▶ **Task instructions**:
Find the line containing "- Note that" in the listing below. Repeat it exactly, along with each following line up to and including the one containing "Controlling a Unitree".

▶ **Recorded data**:
━━━━━━━━

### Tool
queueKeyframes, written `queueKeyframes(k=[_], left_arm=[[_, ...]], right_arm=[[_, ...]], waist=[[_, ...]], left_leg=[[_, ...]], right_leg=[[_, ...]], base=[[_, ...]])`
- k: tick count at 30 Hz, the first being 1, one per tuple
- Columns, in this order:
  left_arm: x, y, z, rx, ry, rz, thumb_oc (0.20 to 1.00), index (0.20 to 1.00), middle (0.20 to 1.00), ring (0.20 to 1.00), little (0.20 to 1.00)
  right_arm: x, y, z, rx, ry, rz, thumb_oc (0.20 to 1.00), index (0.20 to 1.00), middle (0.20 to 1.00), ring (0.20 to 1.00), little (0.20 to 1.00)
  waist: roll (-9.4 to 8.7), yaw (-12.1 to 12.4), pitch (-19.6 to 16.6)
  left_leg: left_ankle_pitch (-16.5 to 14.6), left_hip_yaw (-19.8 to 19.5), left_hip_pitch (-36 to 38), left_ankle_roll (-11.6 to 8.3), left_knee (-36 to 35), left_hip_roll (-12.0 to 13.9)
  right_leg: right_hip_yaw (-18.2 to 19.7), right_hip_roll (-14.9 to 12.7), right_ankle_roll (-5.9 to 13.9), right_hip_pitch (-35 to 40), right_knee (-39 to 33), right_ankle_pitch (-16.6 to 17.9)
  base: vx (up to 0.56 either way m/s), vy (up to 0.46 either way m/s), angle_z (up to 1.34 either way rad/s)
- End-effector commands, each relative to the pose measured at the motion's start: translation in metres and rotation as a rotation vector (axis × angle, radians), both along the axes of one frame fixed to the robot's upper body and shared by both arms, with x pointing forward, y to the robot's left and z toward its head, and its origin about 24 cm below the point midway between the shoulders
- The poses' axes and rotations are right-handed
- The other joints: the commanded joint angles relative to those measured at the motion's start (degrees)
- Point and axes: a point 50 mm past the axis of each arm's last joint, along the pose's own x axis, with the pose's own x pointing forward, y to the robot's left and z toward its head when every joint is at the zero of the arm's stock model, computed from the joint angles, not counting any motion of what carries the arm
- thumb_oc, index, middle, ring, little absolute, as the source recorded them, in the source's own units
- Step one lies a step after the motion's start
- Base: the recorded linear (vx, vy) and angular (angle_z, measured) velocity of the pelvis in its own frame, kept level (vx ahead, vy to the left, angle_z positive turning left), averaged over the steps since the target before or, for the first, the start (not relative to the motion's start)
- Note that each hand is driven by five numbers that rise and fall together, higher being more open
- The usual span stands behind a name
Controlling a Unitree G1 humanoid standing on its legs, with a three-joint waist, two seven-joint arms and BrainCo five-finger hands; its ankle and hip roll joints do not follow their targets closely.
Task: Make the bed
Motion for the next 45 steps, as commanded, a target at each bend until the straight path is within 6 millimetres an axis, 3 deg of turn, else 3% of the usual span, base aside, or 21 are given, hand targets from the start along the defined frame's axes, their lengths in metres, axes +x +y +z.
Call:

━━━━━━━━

▶ **Output for this exercise**:
- Note that each hand is driven by five numbers that rise and fall together, higher being more open
- The usual span stands behind a name
Controlling a Unitree G1 humanoid standing on its legs, with a three-joint waist, two seven-joint arms and BrainCo five-finger hands; its ankle and hip roll joints do not follow their targets closely.

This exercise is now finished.